Below, find the line containing "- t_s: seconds"; from there to the final line, print every line exactly and skip the pictures.
PROVIDED RECORDS Start Marker
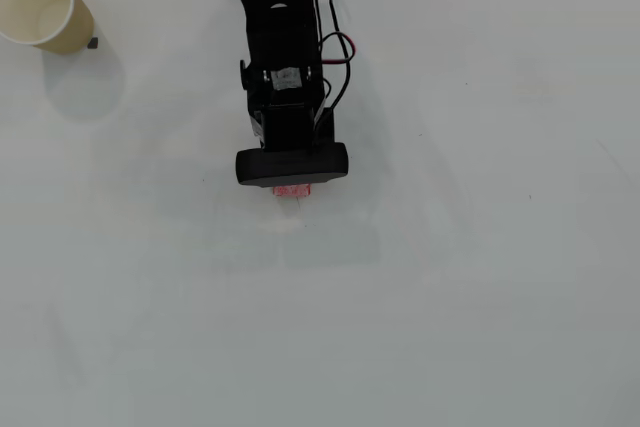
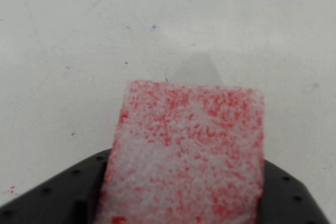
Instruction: Pick up the cube and drop it in the cup.
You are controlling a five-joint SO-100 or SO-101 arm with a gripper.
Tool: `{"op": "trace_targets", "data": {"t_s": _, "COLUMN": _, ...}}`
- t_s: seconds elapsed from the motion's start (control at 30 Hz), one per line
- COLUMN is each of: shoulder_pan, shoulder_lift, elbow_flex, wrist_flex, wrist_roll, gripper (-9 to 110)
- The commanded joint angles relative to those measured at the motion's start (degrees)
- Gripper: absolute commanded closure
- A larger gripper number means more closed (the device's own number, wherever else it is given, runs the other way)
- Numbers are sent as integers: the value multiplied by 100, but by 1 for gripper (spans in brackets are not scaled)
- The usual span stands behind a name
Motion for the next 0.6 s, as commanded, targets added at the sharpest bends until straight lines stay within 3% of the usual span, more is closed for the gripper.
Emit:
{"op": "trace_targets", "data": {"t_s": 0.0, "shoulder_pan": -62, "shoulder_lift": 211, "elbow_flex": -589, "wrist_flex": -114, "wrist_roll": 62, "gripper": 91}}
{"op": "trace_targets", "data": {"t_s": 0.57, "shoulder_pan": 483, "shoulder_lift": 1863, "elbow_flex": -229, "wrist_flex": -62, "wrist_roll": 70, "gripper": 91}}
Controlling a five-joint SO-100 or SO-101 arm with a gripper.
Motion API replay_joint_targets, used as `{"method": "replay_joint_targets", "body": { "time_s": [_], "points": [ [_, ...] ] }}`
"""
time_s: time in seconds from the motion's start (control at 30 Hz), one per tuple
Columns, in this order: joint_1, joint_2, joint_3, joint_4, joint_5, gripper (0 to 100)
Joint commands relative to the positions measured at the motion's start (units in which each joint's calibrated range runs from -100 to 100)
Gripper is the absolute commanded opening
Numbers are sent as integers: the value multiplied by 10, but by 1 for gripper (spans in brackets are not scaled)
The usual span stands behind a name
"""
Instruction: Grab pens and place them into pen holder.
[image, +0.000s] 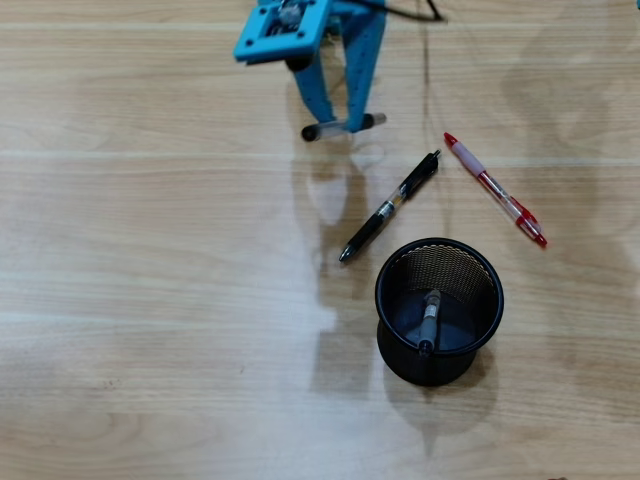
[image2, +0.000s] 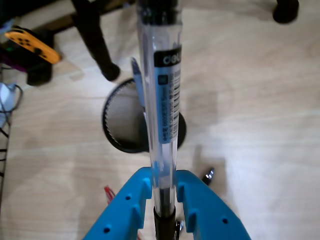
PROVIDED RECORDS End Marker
### EXERCISE OUTPUT
- t_s: seconds elapsed from the motion's start (control at 30 Hz), one per line
- COLUMN is each of: shoulder_pan, shoulder_lift, elbow_flex, wrist_flex, wrist_roll, gripper (-9 to 110)
- The commanded joint angles relative to those measured at the motion's start (degrees)
- Gripper: absolute commanded closure
- A larger gripper number means more closed (the device's own number, wherever else it is given, runs the other way)
- Numbers are sent as integers: the value multiplied by 100, but by 1 for gripper (spans in brackets are not scaled)
- The usual span stands behind a name
Motion for the next 0.6 s, as commanded, targets added at the sharpest bends until straight lines stay within 3% of the usual span, more is closed for the gripper.
Emit:
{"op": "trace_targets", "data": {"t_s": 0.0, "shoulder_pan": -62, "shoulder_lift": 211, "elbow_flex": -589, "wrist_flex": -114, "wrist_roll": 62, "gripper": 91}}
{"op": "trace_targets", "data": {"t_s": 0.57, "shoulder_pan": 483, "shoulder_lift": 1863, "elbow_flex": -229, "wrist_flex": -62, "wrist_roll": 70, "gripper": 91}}
Controlling a five-joint SO-100 or SO-101 arm with a gripper.
Motion API replay_joint_targets, used as `{"method": "replay_joint_targets", "body": { "time_s": [_], "points": [ [_, ...] ] }}`
"""
time_s: time in seconds from the motion's start (control at 30 Hz), one per tuple
Columns, in this order: joint_1, joint_2, joint_3, joint_4, joint_5, gripper (0 to 100)
Joint commands relative to the positions measured at the motion's start (units in which each joint's calibrated range runs from -100 to 100)
Gripper is the absolute commanded opening
Numbers are sent as integers: the value multiplied by 10, but by 1 for gripper (spans in brackets are not scaled)
The usual span stands behind a name
"""
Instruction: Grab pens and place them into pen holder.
[image, +0.000s] 
[image2, +0.000s] 

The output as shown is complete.